Définir le capital de départ
Oublie les rêves de millionnaire dès le premier jour. Commence avec un montant que tu peux perdre sans que ton portefeuille ne s’effondre. La plupart des pros misent entre 1 % et 3 % de leurs économies totales. Si tu as 2 000 €, ne joue pas avec 500 € d’un coup. Fixe le cap à 50 € ou 60 €. Simple, net, efficace.
Établir la taille de l’unité
Chaque pari doit parler la même langue : l’unité. Divise ton capital initial par 100 et voilà ta mise de base. Si tu comptes 1 200 €, ton unité vaut 12 €. L’idée, c’est que même une série de pertes n’érode pas ton solde d’un claquement de doigts.

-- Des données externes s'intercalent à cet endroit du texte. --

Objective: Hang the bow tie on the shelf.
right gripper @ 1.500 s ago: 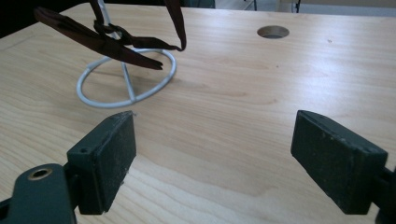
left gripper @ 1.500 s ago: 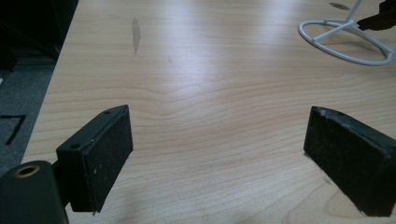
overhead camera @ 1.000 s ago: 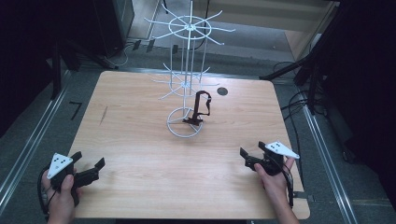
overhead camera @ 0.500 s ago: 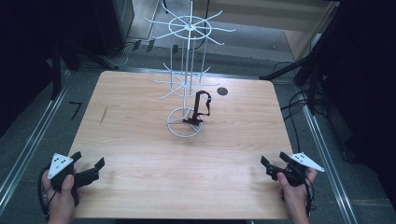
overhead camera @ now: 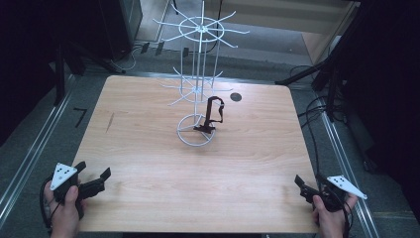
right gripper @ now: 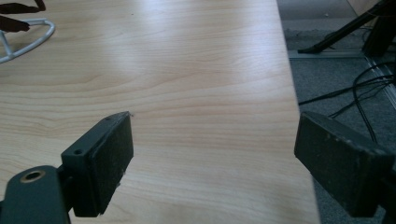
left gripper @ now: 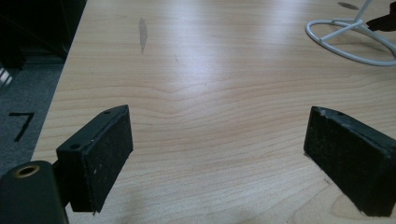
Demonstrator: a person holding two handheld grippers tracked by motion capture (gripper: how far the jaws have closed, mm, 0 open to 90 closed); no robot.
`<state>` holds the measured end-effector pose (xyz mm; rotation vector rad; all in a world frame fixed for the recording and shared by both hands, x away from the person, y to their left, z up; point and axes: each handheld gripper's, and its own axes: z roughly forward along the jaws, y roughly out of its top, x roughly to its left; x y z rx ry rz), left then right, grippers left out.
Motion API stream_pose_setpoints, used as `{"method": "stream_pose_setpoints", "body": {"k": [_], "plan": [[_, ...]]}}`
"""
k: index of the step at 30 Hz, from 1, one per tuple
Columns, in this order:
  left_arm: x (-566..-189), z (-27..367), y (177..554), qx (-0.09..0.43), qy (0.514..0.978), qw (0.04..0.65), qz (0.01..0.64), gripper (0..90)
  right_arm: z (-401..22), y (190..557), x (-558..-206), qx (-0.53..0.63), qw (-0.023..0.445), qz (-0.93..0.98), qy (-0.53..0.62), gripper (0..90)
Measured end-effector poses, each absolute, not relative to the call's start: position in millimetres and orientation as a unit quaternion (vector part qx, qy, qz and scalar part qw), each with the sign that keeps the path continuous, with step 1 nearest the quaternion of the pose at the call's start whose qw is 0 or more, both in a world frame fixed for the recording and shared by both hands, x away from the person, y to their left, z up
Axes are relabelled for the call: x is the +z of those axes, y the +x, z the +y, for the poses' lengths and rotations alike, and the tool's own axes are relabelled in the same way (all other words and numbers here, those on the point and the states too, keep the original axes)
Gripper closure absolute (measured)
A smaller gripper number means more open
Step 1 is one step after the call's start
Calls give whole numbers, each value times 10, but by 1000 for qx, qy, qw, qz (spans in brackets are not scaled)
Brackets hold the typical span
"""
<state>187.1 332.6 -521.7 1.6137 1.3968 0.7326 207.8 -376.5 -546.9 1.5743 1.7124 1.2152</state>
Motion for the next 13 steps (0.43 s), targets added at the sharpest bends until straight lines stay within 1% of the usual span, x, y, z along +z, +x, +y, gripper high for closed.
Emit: {"method": "stream_pose_setpoints", "body": {"k": [7, 13], "plan": [[-5218, 3331, 1868, 294, 645, 427, 562, 86, -3888, 2002, -5497, 434, 264, 625, 593, 119], [-5218, 3328, 1872, 294, 646, 425, 562, 86, -3962, 1981, -5518, 433, 256, 617, 605, 126]]}}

Pourquoi la constance prime
Imagine une avalanche de paris à 10 % du solde, chaque perte t’entraîne plus bas. Le mur de la bankroll s’effondre plus vite qu’un pop‑fly raté. En restant sur 1 % à 2 %, tu amortis les coups durs, tu peux absorber 10 % de pertes consécutives sans toucher au principal.

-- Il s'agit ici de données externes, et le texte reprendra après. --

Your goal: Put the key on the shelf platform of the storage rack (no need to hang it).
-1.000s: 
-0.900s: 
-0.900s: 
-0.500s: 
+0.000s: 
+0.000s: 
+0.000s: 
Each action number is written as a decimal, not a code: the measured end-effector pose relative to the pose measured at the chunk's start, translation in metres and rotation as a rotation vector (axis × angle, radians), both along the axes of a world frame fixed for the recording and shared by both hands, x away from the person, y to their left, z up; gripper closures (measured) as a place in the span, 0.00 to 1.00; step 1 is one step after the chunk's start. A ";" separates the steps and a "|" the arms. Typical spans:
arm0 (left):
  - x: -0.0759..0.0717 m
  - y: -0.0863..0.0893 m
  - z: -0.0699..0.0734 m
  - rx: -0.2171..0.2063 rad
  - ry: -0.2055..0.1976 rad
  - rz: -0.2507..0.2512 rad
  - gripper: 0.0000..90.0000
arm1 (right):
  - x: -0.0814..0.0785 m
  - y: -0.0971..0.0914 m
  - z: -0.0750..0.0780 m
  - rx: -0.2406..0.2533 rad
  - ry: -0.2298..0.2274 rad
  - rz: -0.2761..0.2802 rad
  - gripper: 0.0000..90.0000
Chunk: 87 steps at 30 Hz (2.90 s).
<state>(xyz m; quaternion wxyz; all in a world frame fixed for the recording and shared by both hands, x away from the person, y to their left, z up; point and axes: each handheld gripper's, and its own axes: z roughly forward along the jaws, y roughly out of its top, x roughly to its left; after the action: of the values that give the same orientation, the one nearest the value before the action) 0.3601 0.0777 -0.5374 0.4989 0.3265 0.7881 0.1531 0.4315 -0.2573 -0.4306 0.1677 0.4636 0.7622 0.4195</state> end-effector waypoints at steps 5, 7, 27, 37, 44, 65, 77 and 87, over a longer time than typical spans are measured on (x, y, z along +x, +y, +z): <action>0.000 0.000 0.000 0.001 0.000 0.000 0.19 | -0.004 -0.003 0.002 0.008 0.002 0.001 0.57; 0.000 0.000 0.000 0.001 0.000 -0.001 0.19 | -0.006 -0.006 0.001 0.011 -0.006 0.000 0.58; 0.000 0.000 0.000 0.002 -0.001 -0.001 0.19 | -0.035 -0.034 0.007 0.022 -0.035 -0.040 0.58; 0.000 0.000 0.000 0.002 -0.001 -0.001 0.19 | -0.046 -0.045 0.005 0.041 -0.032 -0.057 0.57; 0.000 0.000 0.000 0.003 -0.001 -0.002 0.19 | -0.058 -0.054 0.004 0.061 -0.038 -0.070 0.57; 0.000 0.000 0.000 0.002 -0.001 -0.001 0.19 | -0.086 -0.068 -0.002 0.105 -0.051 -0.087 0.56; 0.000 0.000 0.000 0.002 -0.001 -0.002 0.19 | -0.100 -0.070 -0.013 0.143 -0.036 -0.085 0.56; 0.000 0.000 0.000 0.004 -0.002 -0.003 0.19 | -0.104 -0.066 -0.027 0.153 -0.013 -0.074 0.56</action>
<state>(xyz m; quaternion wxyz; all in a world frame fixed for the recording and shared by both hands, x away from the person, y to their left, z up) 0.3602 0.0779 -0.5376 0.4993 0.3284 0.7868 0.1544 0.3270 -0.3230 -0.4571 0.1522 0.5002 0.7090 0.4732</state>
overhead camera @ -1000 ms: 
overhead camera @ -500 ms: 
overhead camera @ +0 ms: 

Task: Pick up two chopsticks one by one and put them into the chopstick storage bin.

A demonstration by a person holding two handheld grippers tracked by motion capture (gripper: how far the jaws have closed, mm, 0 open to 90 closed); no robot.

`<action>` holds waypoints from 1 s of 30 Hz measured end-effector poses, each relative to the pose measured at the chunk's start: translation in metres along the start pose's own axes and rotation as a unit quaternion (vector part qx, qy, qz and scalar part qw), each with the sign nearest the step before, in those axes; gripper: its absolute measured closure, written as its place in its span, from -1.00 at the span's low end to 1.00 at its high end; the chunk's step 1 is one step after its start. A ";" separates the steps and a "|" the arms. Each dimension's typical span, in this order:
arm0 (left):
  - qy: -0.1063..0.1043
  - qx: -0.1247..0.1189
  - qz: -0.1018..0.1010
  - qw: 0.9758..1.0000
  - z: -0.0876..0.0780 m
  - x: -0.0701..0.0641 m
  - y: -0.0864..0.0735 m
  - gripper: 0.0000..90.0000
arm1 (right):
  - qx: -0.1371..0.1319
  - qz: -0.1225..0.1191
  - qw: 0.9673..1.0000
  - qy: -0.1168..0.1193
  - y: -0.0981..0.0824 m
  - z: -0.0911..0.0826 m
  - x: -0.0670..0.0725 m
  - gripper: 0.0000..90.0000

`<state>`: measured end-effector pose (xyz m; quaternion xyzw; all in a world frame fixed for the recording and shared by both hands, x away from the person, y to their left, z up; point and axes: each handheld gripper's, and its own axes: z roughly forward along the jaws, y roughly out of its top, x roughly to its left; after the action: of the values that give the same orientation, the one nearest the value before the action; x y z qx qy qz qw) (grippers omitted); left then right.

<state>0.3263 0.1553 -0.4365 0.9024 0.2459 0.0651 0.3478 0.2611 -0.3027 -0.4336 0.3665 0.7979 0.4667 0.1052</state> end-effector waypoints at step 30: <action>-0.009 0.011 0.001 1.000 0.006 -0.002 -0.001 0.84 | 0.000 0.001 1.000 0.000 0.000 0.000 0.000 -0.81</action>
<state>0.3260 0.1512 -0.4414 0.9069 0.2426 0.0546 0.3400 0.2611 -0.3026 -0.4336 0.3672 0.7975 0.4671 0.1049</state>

Planifier la saison, pas le match
Le calendrier MLB s’étale sur 162 jours. Tu ne vas pas parier chaque soir. Sélectionne les séries où le facteur « value » surgit, les matchs retardés, les blessures de dernière minute. La discipline, c’est de dire non à la tentation de tout couvrir, même si la base se gorge de promotions.
Le “bankroll buffer”
Réserve 10 % de ton capital comme coussin de sécurité. Si tu commences à 1 200 €, garde 120 € hors jeu. Ça évite le désespoir quand la malchance s’installe. En cas de chute à 800 €, le buffer te rappelle de réduire l’unité, pas d’enfoncer la hache.
Gestion des “hot streaks”
Quand la veine te sourit, ne double pas tes mises comme un fou. Le cerveau cherche à exploiter la montée, mais la variance revient toujours. Reste sur la même unité, augmente‑la seulement après une vraie hausse du solde, pas après trois gains d’affilée.
Utiliser les outils du web
Des sites comme astuceparierbaseball.com offrent des calculateurs de bankroll, des simulations de scénarios et des alertes de valeur. Ne reste pas dans le noir, exploite la data pour ajuster tes paris en temps réel.
Quand couper les pertes
Un jour de merde où la série de pertes dépasse 15 % du capital, c’est le signal. Ferme la séance, reviens plus frais. La règle du 15 % évite le piège du “je vais me rattraper” qui mène toujours à la débâcle.
En pratique, la dernière astuce
Avant chaque pari, crie dans ta tête : « Je mise ce que je peux perdre, rien de plus. » Si le sentiment ne colle pas, annule. C’est la clé pour survivre à la saison et finir le jeu avec plus que ce que tu as commencé.